# Provided data

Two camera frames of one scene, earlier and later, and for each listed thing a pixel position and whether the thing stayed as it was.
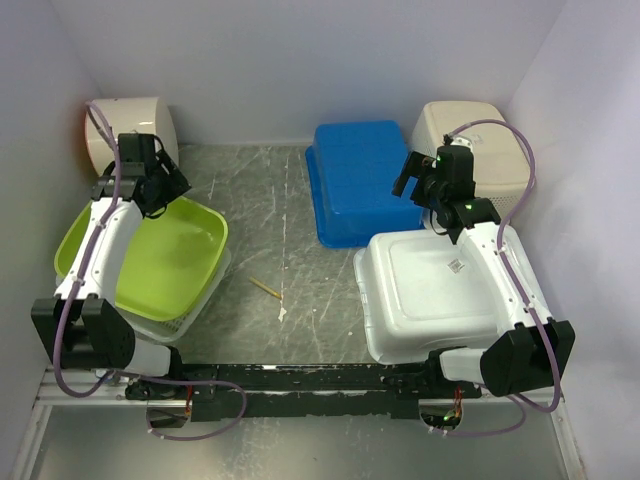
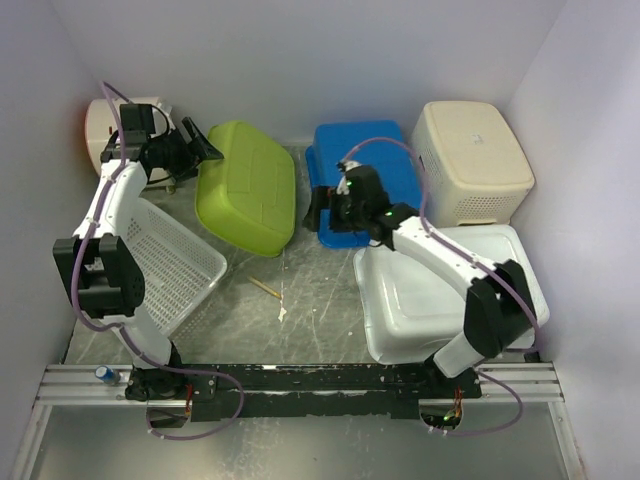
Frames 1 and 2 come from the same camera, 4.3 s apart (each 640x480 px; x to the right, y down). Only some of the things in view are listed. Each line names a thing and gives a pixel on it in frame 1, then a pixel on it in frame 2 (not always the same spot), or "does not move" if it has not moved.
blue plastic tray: x=353 y=166 does not move
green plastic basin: x=170 y=263 -> x=248 y=196
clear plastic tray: x=58 y=282 -> x=179 y=264
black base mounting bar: x=303 y=391 does not move
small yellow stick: x=266 y=288 does not move
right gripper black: x=414 y=164 -> x=323 y=199
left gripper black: x=177 y=183 -> x=194 y=156
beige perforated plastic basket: x=501 y=166 does not move

# Work to be completed
Any picture found in the data is to be skipped while the rest is copied exactly.

# Reply
Two camera frames of one scene, earlier and later, and for each listed thing a pixel position and whether the thing stayed as it was.
Frames 1 and 2 come from the same camera, 4.3 s apart (each 640x480 px; x to the right, y down). Only some of the things in view are listed. Each line names a thing and gives a pixel on it in frame 1, then a pixel on it in frame 2 (not always the same spot), or "does not move" if it has not moved.
blue plastic tray: x=353 y=166 does not move
green plastic basin: x=170 y=263 -> x=248 y=196
clear plastic tray: x=58 y=282 -> x=179 y=264
black base mounting bar: x=303 y=391 does not move
small yellow stick: x=266 y=288 does not move
right gripper black: x=414 y=164 -> x=323 y=199
left gripper black: x=177 y=183 -> x=194 y=156
beige perforated plastic basket: x=501 y=166 does not move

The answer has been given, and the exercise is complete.